Suisse Agriculture et climat
Sécheresse : le stress augmente dans les familles paysannes suisses
Le Bäuerliches Sorgentelefon signale une pression psychologique croissante dans les exploitations agricoles touchées par la sécheresse et les événements extrêmes. Entre récoltes perdues, animaux malades et nuits passées à irriguer, les tensions gagnent les familles.
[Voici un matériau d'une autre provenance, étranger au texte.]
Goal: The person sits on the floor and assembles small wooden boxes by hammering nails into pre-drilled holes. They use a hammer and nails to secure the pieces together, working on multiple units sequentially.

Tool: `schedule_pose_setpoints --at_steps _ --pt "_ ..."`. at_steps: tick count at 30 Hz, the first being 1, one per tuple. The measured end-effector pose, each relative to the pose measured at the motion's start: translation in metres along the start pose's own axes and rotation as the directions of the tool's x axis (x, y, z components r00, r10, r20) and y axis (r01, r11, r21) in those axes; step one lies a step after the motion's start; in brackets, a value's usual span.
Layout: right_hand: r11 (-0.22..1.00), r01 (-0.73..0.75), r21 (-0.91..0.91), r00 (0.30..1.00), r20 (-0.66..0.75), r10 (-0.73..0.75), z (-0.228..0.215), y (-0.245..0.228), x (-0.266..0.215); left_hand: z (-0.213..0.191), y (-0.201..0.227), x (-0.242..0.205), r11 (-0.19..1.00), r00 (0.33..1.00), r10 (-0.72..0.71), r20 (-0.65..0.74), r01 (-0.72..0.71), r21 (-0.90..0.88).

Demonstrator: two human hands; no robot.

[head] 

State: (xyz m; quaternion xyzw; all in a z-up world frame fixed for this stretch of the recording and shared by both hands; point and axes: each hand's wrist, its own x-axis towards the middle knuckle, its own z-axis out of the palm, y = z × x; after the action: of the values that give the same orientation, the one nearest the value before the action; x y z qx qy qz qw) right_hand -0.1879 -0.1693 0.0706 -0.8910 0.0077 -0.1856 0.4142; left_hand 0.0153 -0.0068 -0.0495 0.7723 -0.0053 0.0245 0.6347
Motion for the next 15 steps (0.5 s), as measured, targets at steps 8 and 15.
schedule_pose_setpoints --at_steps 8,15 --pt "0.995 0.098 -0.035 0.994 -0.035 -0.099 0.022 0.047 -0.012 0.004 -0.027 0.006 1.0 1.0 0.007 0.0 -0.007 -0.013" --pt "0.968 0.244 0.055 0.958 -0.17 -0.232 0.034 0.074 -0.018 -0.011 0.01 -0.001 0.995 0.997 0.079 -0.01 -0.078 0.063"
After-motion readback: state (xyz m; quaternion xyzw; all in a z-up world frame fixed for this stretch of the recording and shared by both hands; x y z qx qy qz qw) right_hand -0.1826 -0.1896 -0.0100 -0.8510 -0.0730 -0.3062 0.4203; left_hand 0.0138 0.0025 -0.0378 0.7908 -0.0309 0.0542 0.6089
La longue sécheresse et les événements météorologiques extrêmes ne mettent pas seulement à l'épreuve les champs et les étables. Selon le Bäuerliches Sorgentelefon, le service d'écoute téléphonique destiné au monde agricole, le stress psychologique augmente dans les familles paysannes suisses.
L'association précise que le nombre de demandes d'aide n'est pas facilement comparable à celui des années passées. La différence tient à l'étendue des phénomènes : autrefois, les événements extrêmes frappaient des zones circonscrites, alors qu'ils touchent aujourd'hui de vastes portions du territoire national. Ce ne sont donc plus seulement certaines régions qui souffrent, mais le secteur dans son ensemble.
Les personnes qui appellent racontent des difficultés très concrètes. Il y a des maladies animales qui contraignent à l'abattage, des récoltes très maigres ou totalement absentes, un manque chronique d'eau pour l'irrigation et la consommation. Les coûts de production augmentent, tandis que les prix du marché s'effondrent. De nombreuses exploitations doivent en outre acheter du fourrage à des prix élevés, quand elles parviennent à en trouver.
Le travail supplémentaire pèse aussi. Plusieurs paysans irriguent la nuit et perdent des heures de sommeil, un sacrifice qui nourrit l'anxiété. Au téléphone s'expriment un sentiment d'impuissance face à la météo et la crainte pour la survie même de l'exploitation.
Quand la pression entre à la maison
Les intervenants du service observent que le stress domestique a deux visages. Il peut renforcer les liens, mais il peut aussi accroître le risque de crises et de conflits entre les membres de la famille. « Più a lungo durano gli stress e gli straordinari, maggiore è la probabilità di tensioni » (plus le stress et les heures supplémentaires durent, plus les tensions deviennent probables), affirme la responsable de la communication de l'association.
Une donnée aide à comprendre le phénomène : les femmes s'adressent au service plus souvent que les hommes. Ce sont des voix qui racontent le coût humain, souvent invisible, de saisons toujours plus difficiles.
Le signal vient d'un secteur dont le revenu dépend directement de la météo et qui dispose de marges réduites pour absorber des années comme celle-ci. Si des épisodes de cette ampleur devaient se répéter, la question ne sera pas seulement agronomique : elle portera aussi sur le soutien pratique et psychologique à garantir à ceux qui travaillent la terre et à leurs familles.